I have passed this by Logical and they indicate that there are no known
problems with this card.  It is used on numerous Alpha machines including
as8x00, as2100a, etc.  The 4100 has 1 Gb of memory and the KZPSC has 32Kb
Cache memory.  

Has anyone had any experience with this?  What does the "Out of Memory" error
really mean?  

This is a big $$ order and we need a solution asap.  

Thanks

Mike Carlton

Cross posted in ask_ssag 

    
T.RTitleUserPersonal
Name
DateLines
599.1HARMNY::CUMMINSTue May 13 1997 19:2122
    I may know what the problem is.
    
    The 4100/4000 SRM console has a problem where it does not initialize
    certain PCI-PCI bridge devices properly.
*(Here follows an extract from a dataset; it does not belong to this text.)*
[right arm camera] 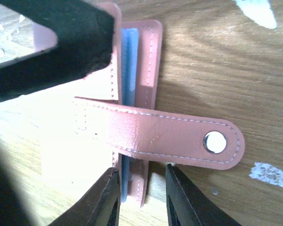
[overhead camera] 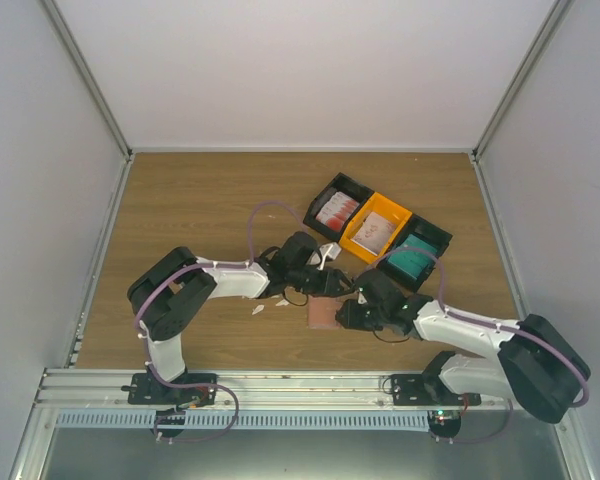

Specifically, it does not init
    the bridge's I/O space window properly. On older bridges, this is not
    an issue. But it is on newer bridges. The SRM console's RAID driver
    happens to use I/O space and thus you can/will see conflicts.
    
    The above problem was very recently discovered in our qual labs.
    
    If the above is indeed your customer's problem, a short-term solution,
    if possible, is to move the RAID card to a different hose/PCI from the
    DCI-1100. We have a fixed version of console undergoing test now. I'll
    work with you offline around a possible firmware fix.
    
    For what it's worth, the same firmware bug was found in the 8200/8400
    SRM console. Perhaps customers have just been getting lucky re: RAID
    cards and this vendor's card in the same 8X00 PCI bus.
    
    I'll contact you tomorrow to work out a longer term solution..
    
    BC
599.2Thanks..APACHE::CARLTONMike - DTN:264-4455Wed May 14 1997 14:418
    Thanks,  It does sound simular to the problem seen with this card. 
    FWIW, Logical engineers were here last December trying to replicate a
    problem they were seeing on 8200 machines at a customer site.  Do not
    know if the raid controller was there as well or not.
    
    I will email you early next week as we are moving to zk02 this week.
    
    Mike
599.3HARMNY::CUMMINSWed May 28 1997 12:44131
From:	HARMNY::CUMMINS      "Bill Cummins, PKO3-2/Q21, 223-4641" 28-MAY-1997 11:21:22.36
To:	US8RMC::"[email protected]"
CC:	CUMMINS
Subj:	Re: Rawhide issue with DCI-1100 and RAID card

This doesn't sound like an SRM console issue after all.. Matthew Buchman
(OLEUM::BUCHMAN) is my counterpart in the AlphaBIOS development group.
Perhaps DECwest has a DCI-1100 in their labs; i.e. to see if they can
reproduce and possibly help debug the problem?

BC

From:	US8RMC::"[email protected]" "Mike Carlton" 27-MAY-1997 15:31:03.46
To:	"'Bill Cummins, PKO3-2/Q21, 223-4641'" <may30::cummins>
CC:	
Subj:	RE: Rawhide issue

Bill

  Yes, it is seen on both busses.  It also is only affecting the KZPSC and 
only appears to affect the swxcfgmgr operation.  It also does not appear to 
be affected by other devices.  If this device is there along with the 
KZPSC, the problem occurs.

Mfg has also stated that the error occurs even under OVMS, but I do not 
have the specifics.  Don't know if it crashes the system or just the app.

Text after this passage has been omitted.